[Records from a data source]
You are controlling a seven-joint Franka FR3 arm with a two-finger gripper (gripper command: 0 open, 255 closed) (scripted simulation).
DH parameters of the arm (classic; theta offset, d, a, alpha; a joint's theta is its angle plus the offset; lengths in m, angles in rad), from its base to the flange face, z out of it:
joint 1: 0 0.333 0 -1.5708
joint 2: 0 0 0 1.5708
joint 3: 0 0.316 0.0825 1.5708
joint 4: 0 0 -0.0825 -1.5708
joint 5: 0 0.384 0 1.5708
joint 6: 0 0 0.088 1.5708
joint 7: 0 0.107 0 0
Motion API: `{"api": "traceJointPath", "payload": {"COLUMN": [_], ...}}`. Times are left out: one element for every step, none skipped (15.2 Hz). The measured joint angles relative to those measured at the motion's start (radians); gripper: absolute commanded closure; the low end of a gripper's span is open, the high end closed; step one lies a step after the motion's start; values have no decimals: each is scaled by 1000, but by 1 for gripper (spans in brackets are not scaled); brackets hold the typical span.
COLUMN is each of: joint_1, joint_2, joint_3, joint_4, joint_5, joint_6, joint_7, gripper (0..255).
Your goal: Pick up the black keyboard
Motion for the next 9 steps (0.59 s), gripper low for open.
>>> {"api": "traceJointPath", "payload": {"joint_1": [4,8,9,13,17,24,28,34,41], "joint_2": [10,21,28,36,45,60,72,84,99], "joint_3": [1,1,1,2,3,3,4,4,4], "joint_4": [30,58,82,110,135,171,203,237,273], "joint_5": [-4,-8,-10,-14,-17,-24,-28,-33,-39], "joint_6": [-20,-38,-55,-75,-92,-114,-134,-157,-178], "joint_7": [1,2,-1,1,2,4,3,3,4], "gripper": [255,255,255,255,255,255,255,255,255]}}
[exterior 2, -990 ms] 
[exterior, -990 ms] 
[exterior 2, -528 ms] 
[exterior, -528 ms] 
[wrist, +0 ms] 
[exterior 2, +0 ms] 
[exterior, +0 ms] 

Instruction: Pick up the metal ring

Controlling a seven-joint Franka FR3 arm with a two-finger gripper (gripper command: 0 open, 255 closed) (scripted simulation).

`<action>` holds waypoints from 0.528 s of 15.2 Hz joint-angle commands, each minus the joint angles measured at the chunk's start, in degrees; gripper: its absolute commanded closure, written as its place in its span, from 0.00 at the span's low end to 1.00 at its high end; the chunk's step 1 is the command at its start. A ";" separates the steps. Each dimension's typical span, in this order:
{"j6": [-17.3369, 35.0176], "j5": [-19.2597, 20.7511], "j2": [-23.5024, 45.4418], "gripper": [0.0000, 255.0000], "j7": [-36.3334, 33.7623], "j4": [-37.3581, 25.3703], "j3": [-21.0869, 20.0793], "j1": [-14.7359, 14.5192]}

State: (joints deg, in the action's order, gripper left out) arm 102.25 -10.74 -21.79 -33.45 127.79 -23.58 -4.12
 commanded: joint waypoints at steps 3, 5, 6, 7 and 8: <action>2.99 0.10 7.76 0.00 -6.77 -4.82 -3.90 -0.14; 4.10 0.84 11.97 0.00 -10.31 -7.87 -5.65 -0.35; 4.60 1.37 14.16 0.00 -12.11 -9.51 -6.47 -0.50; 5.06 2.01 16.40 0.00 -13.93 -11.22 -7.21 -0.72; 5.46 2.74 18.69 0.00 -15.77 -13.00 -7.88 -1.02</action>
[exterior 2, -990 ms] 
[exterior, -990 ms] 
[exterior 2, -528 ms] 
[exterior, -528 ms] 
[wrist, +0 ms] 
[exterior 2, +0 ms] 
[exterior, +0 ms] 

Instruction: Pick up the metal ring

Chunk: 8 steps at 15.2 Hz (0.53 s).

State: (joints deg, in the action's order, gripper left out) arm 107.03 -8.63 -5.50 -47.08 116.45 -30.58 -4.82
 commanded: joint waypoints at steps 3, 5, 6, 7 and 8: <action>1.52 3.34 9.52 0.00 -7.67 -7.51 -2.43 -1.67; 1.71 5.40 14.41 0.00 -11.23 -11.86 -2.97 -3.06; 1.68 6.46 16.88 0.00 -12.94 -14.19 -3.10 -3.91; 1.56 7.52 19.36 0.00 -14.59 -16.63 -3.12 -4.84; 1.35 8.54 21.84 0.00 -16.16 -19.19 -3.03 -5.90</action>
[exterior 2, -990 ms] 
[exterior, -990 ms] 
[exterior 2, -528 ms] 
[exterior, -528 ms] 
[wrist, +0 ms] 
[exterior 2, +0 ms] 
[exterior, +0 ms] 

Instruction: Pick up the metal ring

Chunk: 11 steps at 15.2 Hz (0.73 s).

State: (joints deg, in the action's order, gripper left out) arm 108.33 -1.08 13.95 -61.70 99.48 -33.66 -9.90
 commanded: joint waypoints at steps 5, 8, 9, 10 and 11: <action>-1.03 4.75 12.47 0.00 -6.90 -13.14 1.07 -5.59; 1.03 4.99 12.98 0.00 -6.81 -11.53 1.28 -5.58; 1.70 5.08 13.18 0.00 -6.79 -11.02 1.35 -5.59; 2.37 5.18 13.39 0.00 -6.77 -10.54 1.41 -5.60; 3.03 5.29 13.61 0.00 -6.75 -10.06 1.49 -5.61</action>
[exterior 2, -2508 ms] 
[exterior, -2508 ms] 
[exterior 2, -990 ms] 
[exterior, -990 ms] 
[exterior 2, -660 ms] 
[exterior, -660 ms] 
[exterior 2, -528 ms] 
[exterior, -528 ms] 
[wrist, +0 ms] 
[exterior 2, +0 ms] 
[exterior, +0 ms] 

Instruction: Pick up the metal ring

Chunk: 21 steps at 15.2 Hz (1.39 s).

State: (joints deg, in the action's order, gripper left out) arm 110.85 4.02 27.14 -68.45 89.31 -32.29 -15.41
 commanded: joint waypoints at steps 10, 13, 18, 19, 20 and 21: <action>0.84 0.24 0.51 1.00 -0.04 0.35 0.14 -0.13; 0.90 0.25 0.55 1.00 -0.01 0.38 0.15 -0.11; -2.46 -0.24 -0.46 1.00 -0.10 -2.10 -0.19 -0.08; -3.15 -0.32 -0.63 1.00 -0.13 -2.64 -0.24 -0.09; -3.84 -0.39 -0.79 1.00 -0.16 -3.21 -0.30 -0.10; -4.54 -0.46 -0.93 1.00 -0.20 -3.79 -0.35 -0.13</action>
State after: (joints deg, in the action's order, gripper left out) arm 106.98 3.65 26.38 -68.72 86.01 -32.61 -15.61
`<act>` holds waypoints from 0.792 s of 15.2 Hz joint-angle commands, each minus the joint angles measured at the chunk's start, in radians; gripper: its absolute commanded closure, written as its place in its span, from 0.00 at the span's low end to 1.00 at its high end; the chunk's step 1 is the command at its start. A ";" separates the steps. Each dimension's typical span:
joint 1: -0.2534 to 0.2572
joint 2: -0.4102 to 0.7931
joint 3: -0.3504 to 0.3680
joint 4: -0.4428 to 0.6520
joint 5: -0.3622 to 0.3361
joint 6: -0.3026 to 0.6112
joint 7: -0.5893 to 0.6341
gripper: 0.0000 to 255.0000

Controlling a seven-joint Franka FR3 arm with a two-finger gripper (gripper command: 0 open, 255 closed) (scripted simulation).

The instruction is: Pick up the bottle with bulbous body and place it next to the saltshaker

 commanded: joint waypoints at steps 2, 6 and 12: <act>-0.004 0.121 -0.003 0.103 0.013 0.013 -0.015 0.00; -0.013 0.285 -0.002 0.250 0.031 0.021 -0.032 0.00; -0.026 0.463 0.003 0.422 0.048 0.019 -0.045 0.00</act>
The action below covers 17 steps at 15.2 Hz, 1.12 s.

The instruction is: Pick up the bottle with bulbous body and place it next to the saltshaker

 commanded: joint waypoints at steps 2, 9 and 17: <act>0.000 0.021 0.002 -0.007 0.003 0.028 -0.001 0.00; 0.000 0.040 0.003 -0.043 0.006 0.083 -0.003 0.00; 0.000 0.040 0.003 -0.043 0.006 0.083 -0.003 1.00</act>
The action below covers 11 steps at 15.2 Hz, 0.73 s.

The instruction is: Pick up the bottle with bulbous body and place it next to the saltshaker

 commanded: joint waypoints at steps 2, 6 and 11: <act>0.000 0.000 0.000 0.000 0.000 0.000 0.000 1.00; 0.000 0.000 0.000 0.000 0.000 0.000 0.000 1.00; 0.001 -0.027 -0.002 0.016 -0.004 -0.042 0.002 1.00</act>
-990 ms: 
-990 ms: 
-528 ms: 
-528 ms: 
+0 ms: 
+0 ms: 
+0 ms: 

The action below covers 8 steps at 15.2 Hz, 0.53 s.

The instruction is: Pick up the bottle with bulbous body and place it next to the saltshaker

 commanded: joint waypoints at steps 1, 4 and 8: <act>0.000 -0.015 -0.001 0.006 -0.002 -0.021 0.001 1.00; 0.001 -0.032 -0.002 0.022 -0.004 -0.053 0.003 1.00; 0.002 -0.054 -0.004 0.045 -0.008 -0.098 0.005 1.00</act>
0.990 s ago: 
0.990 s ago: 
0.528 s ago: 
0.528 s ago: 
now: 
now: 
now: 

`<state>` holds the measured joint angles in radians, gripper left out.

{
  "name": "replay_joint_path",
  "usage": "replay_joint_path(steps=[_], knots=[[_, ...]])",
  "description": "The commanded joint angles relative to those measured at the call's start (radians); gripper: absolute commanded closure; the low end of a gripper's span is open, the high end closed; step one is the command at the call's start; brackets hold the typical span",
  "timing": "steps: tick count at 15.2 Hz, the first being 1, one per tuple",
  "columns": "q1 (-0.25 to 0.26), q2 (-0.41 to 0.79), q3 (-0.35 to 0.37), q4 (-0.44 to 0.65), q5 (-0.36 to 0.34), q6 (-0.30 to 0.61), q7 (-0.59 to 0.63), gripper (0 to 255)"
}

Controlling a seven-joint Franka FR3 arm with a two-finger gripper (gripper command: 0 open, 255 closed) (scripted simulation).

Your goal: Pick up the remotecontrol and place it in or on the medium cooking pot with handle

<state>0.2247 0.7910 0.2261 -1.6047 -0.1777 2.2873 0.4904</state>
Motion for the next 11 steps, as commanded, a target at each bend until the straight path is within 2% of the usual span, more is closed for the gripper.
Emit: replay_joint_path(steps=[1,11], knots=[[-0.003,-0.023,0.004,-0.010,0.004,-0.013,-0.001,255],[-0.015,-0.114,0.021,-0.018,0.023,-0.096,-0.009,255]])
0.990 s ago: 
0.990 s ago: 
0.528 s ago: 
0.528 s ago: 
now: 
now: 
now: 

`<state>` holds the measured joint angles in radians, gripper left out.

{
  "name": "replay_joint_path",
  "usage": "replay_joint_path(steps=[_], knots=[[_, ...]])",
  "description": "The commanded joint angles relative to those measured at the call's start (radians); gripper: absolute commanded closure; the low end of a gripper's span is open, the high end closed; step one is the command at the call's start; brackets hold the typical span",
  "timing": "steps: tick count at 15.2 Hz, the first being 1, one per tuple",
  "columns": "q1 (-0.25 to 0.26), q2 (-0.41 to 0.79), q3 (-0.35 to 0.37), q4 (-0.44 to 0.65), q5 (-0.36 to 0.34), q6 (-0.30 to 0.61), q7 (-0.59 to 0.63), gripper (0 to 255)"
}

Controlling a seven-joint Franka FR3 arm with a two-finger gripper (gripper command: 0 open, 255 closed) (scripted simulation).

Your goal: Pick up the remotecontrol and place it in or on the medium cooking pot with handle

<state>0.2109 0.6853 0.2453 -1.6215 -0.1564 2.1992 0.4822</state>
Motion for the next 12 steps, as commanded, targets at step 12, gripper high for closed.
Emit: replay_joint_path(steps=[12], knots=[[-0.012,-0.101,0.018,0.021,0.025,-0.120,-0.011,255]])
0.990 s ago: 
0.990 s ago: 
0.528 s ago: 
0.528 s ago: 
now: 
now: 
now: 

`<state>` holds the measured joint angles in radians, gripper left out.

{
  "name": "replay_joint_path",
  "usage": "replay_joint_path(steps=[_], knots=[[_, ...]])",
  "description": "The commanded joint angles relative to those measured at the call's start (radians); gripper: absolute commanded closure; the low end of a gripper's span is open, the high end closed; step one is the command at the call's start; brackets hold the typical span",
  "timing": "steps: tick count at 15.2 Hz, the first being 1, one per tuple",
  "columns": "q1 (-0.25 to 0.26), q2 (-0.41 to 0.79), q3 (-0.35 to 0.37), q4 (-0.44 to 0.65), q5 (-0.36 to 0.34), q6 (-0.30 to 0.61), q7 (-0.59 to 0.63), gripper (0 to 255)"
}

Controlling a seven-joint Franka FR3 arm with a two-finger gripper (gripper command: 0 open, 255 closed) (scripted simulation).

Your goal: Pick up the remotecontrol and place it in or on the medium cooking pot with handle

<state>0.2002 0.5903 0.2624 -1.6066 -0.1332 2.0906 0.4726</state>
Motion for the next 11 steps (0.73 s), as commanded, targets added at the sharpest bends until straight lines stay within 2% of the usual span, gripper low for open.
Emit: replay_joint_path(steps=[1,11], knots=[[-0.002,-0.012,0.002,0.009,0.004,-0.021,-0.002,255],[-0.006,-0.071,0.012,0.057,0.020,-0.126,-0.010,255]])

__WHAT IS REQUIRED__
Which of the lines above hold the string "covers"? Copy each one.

__RESPONSE TO THE EXERCISE__
The action below covers 17 steps at 15.2 Hz, 1.12 s.
The action below covers 11 steps at 15.2 Hz, 0.73 s.
The action below covers 8 steps at 15.2 Hz, 0.53 s.

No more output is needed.